Task requirements: Set down exactly the entries below, beginning at their first line and ending at the line with "We've been asked to identify the blue".

[Input records Boundary: Start]

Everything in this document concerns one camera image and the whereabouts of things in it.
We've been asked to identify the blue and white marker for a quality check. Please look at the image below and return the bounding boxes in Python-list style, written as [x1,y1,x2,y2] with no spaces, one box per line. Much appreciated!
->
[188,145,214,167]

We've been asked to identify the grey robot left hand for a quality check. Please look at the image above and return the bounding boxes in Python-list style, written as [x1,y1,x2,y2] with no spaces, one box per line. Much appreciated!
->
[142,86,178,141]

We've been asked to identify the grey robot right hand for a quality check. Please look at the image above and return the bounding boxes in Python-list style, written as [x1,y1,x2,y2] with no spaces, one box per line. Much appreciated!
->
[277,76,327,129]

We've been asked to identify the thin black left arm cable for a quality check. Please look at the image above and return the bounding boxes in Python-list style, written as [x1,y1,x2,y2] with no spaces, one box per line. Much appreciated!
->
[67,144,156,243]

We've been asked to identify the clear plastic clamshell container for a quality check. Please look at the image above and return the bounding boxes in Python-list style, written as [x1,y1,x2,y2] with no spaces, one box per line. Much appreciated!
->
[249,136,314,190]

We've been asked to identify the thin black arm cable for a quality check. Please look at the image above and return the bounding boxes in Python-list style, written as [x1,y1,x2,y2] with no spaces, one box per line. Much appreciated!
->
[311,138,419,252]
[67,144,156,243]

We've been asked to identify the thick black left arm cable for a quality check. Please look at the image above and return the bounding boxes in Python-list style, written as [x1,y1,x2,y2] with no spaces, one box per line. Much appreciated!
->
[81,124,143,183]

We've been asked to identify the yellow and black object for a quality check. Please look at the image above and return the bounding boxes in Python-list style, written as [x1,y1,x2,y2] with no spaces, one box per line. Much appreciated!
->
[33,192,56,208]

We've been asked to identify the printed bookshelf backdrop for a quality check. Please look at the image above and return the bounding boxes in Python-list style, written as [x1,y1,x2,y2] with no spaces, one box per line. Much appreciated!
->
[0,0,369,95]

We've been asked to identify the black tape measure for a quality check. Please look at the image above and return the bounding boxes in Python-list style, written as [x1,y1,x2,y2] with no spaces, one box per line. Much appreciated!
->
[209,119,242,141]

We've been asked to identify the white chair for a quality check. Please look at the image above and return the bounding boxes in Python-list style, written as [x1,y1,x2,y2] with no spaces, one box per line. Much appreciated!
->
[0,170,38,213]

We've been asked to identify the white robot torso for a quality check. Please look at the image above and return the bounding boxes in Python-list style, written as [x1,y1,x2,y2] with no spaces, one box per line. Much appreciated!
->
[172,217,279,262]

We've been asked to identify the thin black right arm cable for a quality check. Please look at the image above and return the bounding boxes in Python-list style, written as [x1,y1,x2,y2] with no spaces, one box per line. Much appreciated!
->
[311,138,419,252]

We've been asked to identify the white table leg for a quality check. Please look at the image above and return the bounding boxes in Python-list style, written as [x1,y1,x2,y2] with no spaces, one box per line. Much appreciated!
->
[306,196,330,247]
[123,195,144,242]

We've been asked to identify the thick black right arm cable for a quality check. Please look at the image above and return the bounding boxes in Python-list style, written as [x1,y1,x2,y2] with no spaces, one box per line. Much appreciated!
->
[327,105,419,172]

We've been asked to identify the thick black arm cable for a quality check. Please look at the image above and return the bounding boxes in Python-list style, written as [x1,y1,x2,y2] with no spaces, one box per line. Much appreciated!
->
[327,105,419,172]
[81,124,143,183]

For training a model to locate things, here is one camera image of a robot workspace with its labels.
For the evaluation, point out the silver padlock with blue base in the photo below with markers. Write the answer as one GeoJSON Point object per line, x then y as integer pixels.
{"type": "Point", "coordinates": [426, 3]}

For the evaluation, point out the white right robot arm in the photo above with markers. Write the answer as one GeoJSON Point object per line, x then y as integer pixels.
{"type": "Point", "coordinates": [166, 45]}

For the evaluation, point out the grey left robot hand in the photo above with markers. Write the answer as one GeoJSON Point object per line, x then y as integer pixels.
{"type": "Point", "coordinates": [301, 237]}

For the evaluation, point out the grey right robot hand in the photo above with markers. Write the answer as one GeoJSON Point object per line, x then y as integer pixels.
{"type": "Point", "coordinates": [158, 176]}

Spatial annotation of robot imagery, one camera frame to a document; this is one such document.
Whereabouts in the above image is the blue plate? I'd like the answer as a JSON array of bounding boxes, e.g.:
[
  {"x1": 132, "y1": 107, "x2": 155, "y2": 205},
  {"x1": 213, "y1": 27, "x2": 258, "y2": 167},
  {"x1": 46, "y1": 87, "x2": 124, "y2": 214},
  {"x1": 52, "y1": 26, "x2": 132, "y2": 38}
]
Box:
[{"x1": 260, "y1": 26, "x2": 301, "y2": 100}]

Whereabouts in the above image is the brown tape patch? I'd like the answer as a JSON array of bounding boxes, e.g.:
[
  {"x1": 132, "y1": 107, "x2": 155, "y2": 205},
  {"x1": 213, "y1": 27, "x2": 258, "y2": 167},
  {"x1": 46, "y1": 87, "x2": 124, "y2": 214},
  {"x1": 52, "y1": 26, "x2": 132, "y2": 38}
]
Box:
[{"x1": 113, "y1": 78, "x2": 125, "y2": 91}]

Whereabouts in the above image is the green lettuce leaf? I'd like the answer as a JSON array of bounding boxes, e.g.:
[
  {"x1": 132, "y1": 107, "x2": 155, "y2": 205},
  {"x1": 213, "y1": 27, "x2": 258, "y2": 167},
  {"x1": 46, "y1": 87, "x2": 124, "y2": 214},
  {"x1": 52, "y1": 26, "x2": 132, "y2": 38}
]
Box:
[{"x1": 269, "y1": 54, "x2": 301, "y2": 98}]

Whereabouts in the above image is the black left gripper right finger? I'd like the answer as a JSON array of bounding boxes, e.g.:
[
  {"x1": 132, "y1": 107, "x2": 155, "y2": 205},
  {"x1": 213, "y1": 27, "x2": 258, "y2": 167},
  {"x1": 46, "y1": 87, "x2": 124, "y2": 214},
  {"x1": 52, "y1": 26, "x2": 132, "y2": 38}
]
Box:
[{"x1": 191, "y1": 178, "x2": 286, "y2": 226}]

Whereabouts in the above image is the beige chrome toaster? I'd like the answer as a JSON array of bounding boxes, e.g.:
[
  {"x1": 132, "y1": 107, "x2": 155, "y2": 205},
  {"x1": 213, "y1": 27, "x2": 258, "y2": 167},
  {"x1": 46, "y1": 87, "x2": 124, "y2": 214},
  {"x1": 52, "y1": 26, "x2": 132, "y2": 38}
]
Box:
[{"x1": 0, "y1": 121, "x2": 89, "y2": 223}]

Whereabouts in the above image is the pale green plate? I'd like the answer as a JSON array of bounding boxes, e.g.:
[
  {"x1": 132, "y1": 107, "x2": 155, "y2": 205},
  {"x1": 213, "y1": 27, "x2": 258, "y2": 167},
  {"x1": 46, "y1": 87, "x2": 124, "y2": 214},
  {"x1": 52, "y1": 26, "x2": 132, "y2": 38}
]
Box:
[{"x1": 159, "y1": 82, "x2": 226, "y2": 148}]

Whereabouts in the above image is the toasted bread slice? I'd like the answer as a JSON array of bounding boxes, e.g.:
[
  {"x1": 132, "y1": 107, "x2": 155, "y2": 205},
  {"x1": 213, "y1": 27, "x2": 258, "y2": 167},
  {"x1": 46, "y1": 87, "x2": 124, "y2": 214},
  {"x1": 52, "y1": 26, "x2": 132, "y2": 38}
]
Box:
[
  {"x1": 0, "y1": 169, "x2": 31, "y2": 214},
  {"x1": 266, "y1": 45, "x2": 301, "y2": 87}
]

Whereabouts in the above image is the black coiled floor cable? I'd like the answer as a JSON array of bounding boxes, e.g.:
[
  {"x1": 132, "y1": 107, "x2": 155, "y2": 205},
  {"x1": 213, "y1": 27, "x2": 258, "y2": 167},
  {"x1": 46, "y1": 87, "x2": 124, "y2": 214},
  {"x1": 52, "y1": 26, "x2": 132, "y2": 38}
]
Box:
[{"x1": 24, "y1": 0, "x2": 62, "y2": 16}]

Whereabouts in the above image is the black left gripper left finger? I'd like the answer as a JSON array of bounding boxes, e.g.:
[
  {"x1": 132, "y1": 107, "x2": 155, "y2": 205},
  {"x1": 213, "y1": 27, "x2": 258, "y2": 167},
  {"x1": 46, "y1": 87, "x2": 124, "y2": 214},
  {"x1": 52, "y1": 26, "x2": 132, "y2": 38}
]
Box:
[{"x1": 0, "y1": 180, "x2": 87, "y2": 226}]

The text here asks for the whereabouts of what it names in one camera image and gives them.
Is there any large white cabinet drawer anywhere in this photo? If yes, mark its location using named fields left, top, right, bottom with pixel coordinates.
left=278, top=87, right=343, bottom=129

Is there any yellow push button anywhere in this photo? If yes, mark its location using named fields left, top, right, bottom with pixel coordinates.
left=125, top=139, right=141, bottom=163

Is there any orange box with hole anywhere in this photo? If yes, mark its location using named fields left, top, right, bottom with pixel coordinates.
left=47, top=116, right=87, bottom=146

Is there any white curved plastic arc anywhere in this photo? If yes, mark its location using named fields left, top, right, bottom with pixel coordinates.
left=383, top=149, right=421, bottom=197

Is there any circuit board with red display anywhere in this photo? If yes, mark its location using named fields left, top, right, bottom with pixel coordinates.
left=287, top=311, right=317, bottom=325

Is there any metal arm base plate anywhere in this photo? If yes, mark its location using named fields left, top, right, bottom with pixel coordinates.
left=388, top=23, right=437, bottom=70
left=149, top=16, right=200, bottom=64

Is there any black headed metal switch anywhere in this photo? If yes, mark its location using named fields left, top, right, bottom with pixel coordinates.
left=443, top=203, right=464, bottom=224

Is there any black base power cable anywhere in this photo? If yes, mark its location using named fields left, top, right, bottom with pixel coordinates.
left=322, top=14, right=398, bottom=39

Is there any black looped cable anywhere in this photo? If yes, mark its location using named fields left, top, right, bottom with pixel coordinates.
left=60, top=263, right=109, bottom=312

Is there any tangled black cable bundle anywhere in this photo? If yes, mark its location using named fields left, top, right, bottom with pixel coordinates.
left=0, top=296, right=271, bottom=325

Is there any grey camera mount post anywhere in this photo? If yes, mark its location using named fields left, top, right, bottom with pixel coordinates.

[Input records Boundary: End]

Reply to the exercise:
Everything in this document concerns one camera image and the whereabouts of things in it.
We've been asked to identify the blue and white marker for a quality check. Please look at the image below and return the bounding boxes in Python-list style, written as [x1,y1,x2,y2] with no spaces, one box per line. Much appreciated!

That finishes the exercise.